-------- Dataset extract --------

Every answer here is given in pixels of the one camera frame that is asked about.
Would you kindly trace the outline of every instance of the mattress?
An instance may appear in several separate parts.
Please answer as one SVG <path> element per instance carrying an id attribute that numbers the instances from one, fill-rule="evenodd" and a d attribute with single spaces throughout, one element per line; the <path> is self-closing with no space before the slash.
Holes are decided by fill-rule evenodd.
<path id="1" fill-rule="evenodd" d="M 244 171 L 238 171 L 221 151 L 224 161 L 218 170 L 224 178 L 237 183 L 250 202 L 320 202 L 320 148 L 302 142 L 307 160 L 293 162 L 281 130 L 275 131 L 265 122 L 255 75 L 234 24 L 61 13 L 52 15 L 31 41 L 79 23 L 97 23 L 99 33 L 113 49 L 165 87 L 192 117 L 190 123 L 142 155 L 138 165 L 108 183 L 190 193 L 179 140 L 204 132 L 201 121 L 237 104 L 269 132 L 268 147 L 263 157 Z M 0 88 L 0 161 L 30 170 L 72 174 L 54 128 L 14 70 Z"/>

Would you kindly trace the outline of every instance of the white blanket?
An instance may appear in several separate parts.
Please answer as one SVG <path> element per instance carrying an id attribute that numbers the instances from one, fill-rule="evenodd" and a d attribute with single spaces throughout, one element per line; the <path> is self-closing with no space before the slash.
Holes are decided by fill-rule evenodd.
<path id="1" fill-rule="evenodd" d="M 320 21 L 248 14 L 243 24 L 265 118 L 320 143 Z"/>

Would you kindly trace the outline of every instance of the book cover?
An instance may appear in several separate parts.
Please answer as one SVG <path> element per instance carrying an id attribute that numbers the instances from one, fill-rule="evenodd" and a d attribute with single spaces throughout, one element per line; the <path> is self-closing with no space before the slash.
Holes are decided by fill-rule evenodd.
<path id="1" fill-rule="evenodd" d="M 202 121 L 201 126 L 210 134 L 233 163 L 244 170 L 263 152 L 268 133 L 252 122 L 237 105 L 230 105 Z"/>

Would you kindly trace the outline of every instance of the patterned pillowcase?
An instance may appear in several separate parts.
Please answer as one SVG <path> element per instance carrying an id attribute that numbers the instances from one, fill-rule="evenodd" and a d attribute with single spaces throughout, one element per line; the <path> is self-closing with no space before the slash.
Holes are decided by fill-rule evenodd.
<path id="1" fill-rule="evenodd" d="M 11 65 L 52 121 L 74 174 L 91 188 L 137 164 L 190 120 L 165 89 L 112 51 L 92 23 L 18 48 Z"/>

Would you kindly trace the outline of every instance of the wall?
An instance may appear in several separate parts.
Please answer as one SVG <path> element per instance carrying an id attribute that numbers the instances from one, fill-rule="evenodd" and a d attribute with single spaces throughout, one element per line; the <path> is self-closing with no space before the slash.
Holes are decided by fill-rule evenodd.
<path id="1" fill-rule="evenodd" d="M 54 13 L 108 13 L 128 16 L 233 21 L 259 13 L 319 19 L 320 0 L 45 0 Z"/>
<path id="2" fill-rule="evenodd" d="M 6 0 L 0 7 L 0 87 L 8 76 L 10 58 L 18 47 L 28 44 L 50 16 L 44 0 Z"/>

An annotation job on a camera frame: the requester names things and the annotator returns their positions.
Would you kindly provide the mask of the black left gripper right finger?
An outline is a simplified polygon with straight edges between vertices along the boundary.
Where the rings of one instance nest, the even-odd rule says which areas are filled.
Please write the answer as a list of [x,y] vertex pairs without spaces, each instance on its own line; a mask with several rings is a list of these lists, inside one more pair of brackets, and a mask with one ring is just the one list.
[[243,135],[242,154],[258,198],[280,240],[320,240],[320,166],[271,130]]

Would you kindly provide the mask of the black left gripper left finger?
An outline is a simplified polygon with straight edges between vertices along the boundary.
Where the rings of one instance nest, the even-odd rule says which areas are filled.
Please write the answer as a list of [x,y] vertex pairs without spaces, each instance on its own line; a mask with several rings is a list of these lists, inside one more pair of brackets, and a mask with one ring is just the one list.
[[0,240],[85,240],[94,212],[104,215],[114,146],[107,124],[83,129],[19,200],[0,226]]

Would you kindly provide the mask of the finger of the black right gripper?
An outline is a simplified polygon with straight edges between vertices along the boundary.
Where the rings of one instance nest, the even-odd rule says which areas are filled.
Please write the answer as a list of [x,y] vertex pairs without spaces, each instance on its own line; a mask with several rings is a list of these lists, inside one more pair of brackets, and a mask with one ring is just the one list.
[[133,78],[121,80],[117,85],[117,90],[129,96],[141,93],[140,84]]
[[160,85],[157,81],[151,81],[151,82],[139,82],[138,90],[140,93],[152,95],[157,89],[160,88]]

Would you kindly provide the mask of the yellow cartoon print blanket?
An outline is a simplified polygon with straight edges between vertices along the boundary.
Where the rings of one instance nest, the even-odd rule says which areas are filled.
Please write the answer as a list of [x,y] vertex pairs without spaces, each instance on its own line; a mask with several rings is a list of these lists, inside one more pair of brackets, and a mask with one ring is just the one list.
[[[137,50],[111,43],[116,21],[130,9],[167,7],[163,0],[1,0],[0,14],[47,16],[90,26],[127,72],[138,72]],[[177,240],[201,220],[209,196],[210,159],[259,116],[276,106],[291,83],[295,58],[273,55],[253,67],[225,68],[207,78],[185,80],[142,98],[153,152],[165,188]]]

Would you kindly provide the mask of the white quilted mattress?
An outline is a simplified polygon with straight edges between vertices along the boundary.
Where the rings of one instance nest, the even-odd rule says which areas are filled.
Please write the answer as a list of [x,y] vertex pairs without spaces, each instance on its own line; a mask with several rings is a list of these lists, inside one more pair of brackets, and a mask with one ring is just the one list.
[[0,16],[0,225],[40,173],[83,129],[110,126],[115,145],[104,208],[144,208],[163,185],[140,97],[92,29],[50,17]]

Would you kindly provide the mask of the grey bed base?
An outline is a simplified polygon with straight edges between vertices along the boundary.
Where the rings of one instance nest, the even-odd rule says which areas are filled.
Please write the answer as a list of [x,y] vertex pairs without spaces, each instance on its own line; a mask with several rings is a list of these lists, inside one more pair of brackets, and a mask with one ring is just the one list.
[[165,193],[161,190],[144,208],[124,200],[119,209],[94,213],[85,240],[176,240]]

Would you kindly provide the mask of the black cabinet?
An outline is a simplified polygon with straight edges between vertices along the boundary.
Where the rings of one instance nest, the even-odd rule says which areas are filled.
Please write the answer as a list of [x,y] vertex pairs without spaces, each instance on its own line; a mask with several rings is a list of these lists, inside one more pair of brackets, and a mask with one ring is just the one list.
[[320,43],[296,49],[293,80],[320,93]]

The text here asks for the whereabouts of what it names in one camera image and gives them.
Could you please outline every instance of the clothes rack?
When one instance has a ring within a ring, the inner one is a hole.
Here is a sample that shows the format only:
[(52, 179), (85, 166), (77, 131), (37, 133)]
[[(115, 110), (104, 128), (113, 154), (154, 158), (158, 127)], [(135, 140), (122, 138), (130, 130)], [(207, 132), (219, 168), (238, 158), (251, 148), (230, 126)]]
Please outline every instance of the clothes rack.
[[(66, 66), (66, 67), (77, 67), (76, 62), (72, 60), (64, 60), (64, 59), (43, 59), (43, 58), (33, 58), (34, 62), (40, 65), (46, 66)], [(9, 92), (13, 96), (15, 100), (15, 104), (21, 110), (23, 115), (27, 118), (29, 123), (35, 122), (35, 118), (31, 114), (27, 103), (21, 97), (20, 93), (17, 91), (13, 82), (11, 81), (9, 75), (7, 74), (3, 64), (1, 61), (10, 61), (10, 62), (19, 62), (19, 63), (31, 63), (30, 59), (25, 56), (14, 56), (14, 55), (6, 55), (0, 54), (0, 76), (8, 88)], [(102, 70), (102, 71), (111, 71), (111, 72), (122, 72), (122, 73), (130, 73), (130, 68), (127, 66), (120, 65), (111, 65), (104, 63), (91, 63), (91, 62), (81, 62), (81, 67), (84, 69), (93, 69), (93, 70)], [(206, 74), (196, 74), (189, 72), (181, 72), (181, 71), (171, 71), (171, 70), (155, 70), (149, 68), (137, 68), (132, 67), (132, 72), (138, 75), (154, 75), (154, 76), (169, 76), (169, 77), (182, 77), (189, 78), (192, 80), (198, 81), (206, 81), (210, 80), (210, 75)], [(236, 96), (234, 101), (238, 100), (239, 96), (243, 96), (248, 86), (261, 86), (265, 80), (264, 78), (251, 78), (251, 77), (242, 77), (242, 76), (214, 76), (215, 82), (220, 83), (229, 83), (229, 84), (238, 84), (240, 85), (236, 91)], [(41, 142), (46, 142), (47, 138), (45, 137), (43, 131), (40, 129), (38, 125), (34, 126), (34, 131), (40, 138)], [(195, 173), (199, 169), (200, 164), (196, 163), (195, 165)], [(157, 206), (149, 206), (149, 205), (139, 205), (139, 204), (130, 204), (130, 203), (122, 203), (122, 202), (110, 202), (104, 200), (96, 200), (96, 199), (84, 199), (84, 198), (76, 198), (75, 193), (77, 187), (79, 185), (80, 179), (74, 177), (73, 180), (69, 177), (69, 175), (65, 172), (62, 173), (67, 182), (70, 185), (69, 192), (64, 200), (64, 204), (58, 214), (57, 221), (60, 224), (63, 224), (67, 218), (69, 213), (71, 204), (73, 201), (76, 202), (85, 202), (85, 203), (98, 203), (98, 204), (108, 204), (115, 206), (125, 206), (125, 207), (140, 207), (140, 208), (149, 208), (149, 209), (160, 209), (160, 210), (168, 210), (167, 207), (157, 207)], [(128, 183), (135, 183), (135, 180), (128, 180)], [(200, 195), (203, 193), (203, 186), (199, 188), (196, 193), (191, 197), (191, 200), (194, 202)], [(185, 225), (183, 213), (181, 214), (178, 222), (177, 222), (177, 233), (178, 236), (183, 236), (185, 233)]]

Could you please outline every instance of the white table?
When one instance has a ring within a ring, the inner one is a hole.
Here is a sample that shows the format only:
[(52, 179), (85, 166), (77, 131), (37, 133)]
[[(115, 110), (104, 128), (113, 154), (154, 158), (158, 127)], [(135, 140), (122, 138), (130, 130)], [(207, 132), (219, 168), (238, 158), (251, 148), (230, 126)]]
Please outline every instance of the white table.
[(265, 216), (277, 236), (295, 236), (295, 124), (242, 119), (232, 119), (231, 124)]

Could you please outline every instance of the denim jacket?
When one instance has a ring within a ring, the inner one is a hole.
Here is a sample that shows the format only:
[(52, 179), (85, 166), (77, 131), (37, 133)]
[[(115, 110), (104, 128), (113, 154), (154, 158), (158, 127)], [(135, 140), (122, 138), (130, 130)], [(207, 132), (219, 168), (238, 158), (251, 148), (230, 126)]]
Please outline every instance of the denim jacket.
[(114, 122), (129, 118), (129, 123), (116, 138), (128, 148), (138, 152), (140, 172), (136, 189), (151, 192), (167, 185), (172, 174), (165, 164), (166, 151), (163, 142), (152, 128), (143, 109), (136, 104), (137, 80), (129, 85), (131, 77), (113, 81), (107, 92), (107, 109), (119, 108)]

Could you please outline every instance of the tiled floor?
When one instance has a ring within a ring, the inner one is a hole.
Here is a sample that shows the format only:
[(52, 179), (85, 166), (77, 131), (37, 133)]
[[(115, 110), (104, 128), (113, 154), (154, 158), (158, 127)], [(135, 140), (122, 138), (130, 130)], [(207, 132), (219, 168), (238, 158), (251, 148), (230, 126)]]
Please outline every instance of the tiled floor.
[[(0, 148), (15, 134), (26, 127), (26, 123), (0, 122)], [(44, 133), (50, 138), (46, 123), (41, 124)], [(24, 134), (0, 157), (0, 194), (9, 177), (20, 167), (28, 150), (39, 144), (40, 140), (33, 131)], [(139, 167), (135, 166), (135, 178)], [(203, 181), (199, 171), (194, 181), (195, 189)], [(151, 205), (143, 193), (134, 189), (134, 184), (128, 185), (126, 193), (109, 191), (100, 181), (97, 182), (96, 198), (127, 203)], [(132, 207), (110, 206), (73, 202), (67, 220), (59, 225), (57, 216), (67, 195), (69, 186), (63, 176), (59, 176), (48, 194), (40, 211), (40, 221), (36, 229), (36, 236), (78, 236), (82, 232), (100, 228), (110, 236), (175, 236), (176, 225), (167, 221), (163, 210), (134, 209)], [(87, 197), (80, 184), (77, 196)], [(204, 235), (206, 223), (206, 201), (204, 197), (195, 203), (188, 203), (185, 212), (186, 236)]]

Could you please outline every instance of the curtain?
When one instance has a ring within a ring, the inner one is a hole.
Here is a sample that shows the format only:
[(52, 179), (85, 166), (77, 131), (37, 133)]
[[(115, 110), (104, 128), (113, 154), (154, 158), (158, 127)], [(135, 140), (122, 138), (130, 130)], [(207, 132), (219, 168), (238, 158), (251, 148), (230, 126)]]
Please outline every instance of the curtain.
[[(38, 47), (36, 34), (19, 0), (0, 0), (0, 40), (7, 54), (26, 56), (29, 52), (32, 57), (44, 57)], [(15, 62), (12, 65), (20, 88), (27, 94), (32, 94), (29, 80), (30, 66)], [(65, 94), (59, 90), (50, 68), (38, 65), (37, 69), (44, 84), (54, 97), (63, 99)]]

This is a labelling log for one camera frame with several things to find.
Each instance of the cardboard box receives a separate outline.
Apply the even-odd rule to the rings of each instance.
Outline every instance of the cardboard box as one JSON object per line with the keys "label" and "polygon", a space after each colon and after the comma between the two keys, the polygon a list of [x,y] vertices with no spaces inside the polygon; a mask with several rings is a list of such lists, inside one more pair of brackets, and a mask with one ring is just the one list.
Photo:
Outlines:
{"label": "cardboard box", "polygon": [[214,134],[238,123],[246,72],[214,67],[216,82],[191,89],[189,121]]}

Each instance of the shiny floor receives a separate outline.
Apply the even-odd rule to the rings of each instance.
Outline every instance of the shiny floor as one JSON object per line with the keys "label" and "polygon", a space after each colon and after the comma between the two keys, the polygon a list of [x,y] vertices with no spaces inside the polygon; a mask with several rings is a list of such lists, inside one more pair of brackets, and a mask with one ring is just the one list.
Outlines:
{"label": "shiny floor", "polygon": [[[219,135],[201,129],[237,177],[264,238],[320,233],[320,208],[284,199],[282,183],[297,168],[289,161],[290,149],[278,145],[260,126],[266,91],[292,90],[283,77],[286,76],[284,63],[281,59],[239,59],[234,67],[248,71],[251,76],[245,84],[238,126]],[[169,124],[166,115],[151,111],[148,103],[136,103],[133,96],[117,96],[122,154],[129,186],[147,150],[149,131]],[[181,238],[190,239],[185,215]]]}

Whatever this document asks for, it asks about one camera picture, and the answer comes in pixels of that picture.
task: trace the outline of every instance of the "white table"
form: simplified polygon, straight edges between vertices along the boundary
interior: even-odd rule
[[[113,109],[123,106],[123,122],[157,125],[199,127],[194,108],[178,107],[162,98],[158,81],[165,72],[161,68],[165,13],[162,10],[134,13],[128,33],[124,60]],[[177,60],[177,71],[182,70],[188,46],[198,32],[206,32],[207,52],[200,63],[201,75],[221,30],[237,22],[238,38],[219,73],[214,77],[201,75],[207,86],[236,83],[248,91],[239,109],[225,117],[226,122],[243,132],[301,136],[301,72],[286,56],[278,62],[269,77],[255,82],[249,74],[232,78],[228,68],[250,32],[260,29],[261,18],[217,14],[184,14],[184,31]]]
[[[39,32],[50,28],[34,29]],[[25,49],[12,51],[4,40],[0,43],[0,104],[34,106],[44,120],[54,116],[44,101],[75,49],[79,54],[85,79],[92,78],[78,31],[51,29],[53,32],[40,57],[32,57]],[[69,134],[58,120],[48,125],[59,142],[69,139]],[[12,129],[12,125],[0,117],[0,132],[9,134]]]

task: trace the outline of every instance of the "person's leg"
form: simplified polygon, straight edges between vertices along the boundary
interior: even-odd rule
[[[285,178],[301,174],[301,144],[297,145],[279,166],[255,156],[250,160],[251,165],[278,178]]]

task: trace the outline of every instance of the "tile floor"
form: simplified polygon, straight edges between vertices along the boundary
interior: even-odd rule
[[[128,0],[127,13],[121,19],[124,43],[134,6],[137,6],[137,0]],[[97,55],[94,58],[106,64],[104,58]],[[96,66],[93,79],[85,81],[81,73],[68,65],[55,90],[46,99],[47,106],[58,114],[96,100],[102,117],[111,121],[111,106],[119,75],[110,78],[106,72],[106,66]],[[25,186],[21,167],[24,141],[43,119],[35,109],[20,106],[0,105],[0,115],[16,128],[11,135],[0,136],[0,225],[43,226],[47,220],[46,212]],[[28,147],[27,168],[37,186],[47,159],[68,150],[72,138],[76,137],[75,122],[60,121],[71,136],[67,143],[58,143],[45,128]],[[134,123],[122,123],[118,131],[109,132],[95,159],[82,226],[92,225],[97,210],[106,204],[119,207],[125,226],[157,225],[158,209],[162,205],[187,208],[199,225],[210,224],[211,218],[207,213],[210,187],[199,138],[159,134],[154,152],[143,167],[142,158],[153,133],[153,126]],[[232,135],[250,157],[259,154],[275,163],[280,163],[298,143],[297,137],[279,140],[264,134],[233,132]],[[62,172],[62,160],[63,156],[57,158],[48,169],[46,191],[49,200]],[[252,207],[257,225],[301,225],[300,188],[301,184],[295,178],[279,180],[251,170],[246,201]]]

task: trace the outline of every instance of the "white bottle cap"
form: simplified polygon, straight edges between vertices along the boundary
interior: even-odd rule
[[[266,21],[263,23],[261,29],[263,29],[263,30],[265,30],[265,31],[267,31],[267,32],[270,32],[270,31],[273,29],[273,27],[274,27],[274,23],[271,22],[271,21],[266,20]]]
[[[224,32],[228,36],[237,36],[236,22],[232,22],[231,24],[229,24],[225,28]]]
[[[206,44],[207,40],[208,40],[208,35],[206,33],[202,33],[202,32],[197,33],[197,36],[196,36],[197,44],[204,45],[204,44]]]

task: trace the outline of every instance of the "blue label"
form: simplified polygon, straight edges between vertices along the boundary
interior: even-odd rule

--------

## [Work instructions]
Only the lines from the beginning of the data above through the line containing "the patterned pillowcase?" should be repeated, exactly as they appear.

## [Response below]
Every answer here is given in pixels of the one camera frame that is asked about.
Would you kindly trace the outline of every instance of the mattress?
An instance may appear in several separate parts.
Please answer as one SVG <path> element per instance carrying an id attribute that numbers the instances from one, fill-rule="evenodd" and a d attribute with single spaces throughout, one element per line; the <path> is self-closing with no space before the slash.
Holes are decided by fill-rule evenodd.
<path id="1" fill-rule="evenodd" d="M 244 171 L 238 171 L 221 151 L 224 161 L 218 170 L 224 178 L 237 183 L 250 202 L 320 202 L 320 148 L 302 142 L 307 160 L 293 162 L 281 130 L 275 131 L 265 122 L 255 75 L 234 24 L 61 13 L 52 15 L 31 41 L 79 23 L 97 23 L 99 33 L 113 49 L 165 87 L 192 117 L 190 123 L 142 155 L 138 165 L 108 183 L 190 193 L 179 140 L 204 132 L 201 121 L 237 104 L 269 132 L 268 147 L 263 157 Z M 0 88 L 0 161 L 30 170 L 72 174 L 54 128 L 14 70 Z"/>

Would you kindly trace the outline of every instance of the white blanket?
An instance may appear in several separate parts.
Please answer as one SVG <path> element per instance carrying an id attribute that numbers the instances from one, fill-rule="evenodd" and a d attribute with single spaces throughout, one element per line; the <path> is self-closing with no space before the slash.
Holes are decided by fill-rule evenodd.
<path id="1" fill-rule="evenodd" d="M 320 21 L 248 14 L 243 24 L 265 118 L 320 143 Z"/>

Would you kindly trace the outline of every instance of the book cover?
An instance may appear in several separate parts.
Please answer as one SVG <path> element per instance carrying an id attribute that numbers the instances from one, fill-rule="evenodd" and a d attribute with single spaces throughout, one element per line; the <path> is self-closing with no space before the slash.
Holes are decided by fill-rule evenodd.
<path id="1" fill-rule="evenodd" d="M 202 121 L 201 126 L 210 134 L 233 163 L 244 170 L 263 152 L 268 133 L 252 122 L 237 105 L 230 105 Z"/>

Would you kindly trace the outline of every instance of the patterned pillowcase?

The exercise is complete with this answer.